*Work instructions*
Write out all of the listing exactly. Add nothing to it.

*Data extract*

______

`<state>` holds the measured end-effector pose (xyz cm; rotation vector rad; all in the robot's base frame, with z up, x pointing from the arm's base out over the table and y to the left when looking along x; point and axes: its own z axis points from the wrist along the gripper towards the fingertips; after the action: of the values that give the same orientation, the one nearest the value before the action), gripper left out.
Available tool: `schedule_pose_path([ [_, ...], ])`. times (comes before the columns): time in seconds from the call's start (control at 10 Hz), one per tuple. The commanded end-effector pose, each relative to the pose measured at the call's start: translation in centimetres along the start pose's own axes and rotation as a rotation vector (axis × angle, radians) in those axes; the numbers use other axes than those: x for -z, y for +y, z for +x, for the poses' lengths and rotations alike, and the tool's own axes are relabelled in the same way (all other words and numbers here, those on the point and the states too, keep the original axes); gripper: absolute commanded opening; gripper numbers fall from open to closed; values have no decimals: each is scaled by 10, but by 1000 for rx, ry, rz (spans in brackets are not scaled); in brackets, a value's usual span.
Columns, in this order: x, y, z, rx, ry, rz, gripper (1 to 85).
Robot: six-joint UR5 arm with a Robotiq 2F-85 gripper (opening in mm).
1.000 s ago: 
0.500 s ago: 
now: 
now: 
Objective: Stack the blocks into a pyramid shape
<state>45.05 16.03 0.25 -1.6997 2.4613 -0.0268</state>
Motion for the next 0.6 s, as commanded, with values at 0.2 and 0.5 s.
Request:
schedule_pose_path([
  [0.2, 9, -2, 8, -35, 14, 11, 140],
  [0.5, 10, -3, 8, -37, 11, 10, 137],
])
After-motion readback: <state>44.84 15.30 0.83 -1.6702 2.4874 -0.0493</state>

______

*Response*
`<state>` holds the measured end-effector pose (xyz cm; rotation vector rad; all in the robot's base frame, with z up, x pointing from the arm's base out over the table and y to the left when looking along x; point and axes: its own z axis points from the wrist along the gripper towards the fingertips; after the action: of the values that give the same orientation, the one nearest the value before the action), gripper left out.
Available tool: `schedule_pose_path([ [_, ...], ])`. times (comes before the columns): time in seconds from the call's start (control at 10 Hz), one per tuple. The commanded end-effector pose, each relative to the pose measured at the call's start: translation in centimetres along the start pose's own axes and rotation as a rotation vector (axis × angle, radians) in those axes; the numbers use other axes than those: x for -z, y for +y, z for +x, for the poses' lengths and rotations alike, and the tool's own axes are relabelled in the same way (all other words and numbers here, those on the point and the states too, keep the original axes); gripper: absolute commanded opening; gripper numbers fall from open to closed; values have no decimals: each is scaled by 10, but by 1000 for rx, ry, rz (spans in brackets are not scaled); in brackets, a value's usual span.
Columns, in this order: x, y, z, rx, ry, rz, gripper (1 to 85).
Robot: six-joint UR5 arm with a Robotiq 2F-85 gripper (opening in mm).
1.000 s ago: 
0.500 s ago: 
now: 
now: 
Objective: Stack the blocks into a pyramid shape
<state>45.05 16.03 0.25 -1.6997 2.4613 -0.0268</state>
Motion for the next 0.6 s, as commanded, with values at 0.2 and 0.5 s.
Request:
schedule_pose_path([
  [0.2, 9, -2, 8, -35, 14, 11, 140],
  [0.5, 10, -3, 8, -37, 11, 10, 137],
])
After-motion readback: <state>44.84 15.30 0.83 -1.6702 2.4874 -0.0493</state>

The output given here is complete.